StatsPy Reference Guide

Parameter

class statspy.core.Param(*args, **kwargs)[source]

Base class to define a PF shape parameter.

Two types of parameters can be built:

  • RAW parameters do not depend on any other parameter and have a value directly associated to them
  • DERIVED parameters are obtained from other parameters via an analytical formula.

Examples

Declarations:

>>> import statspy as sp 
>>> mu = sp.Param(name="mu",value=10.,label="\\mu")
>>> x = sp.Param("x = 10. +- 2.")
>>> x.value
10.0
>>> x.unc
2.0
>>> y = sp.Param("y = 5.", unc=1.)

Operations, building DERIVED parameters:

>>> x + y
x + y = 15.0 +- 2.2360679775
>>> z = x * y
>>> z.name = 'z'
>>> z
z = x * y = 50.0 +- 14.1421356237
>>> x**2
x ** 2 = 100.0 +- 40.0

Possible operations are +,-,*,/,**.

Attributes

name str Random Variable name
label str Random Variable name for printing purposes
value float Current numerical value
unc float Parameter uncertainty (e.g. after minimization)
neg_unc float Negative parameter uncertainty (only for intervals)
pos_unc float Positive parameter uncertainty (only for intervals)
bounds list Defines, if necessary, the lower and upper bounds
formula list (optional, only for DERIVED parameters) List of operators and parameters used to parse an analytic function
strform str (optional, only for DERIVED parameters) Representation of the formula as a string
partype Param.RAW or Param.DERIVED Tells whether it is a RAW or a DERIVED parameter
const bool Tells whether a parameter is fixed during a minimazation process.

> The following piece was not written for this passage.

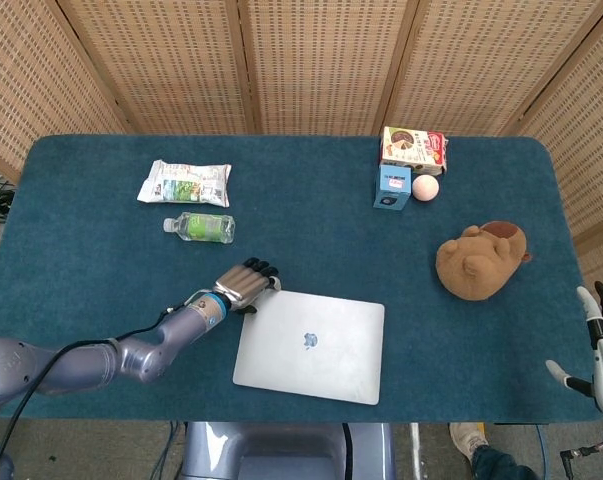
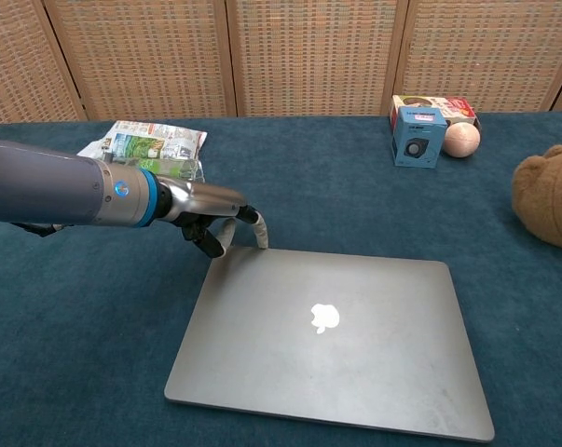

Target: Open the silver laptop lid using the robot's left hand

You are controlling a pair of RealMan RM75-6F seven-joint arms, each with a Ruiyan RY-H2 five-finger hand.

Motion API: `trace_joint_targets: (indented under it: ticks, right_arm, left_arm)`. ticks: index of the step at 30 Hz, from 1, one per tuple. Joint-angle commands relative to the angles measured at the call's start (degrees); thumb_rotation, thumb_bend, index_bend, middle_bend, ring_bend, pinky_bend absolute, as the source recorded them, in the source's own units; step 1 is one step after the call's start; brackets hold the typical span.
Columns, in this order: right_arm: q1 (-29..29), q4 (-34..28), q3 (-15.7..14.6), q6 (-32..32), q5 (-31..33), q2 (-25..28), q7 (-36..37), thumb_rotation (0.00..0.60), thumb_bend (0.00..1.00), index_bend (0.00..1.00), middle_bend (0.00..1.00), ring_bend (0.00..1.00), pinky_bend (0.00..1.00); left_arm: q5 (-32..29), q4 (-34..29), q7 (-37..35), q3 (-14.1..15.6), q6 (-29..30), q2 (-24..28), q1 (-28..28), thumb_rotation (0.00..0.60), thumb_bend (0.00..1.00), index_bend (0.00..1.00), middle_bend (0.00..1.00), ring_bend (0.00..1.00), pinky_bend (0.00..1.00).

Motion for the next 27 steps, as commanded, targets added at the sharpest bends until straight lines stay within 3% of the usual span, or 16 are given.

It is not a constant in the sense of programming.
poi bool Tells whether a parameter is a parameter of interest in an hypothesis test.
isuptodate bool Tells whether value needs to be computed again or not
logger logging.Logger message logging system

Methods

__add__(other)[source]

Add a parameter to another parameter or a numerical value.

Parameters :

self : Param

other : Param, int, long, float

Returns :

new : Param

new parameter which is the sum of self and other

__call__()[source]

Return the parameter value.

Returns :

self.value : float

Parameter value possibly recomputed from self.formula if self.isuptodate is False.

__div__(other)[source]

Divide a parameter by another parameter or by a numerical value.

Parameters :

self : Param

other : Param, int, long, float

Returns :

new : Param

new parameter which is the ratio of self and other

__getattribute__(name)[source]

Overload __getattribute__ to update the value attribute from the formula for a DERIVED parameter.

__iadd__(other)[source]

In-place addition (+=)

Parameters :

self : Param

other : Param, int, long, float

Returns :

self : Param

self parameter modified by other

__imul__(other)[source]

In-place multiplication (*=)

Parameters :

self : Param

other : Param, int, long, float

Returns :

self : Param

self parameter modified by other

__isub__(other)[source]

In-place subtraction (-=)

Parameters :

self : Param

other : Param, int, long, float

Returns :

self : Param

self parameter modified by other

__mul__(other)[source]

Multiply a parameter by another parameter or by a numerical value.

Parameters :

self : Param

other : Param, int, long, float

Returns :

new : Param

new parameter which is the product of self and other

__pow__(other)[source]

Raise a parameter the power.

Parameters :

self : Param

other : Param, int, long, float

Returns :

new : Param

new parameter which is self raised to the power of other

__radd__(other)[source]

Add a numerical value to a parameter

__rdiv__(other)[source]

Divide a numerical value by a parameter

__repr__()[source]

Return Parameter value and formula if DERIVED

__rmul__(other)[source]

Multiply a numerival value by a parameter

__rpow__(other)[source]

Raise a numerical value to the power

__rsub__(other)[source]

Subtract a numerical value to a parameter

__setattr__(name, value)[source]

Overload __setattr__ to make sure that quantities based on this parameter will be updated when its value is modified.

__sub__(other)[source]

Subtract a parameter to another parameter or a numerical value.

Parameters :

self : Param

other : Param, int, long, float

Returns :

new : Param

new parameter which is the difference of self and other

__weakref__

list of weak references to the object (if defined)

get_raw_params()[source]

Get the list of RAW parameters from a DERIVED parameter

unbound_repr()[source]

Transform the value of the parameter such as it has no bounds.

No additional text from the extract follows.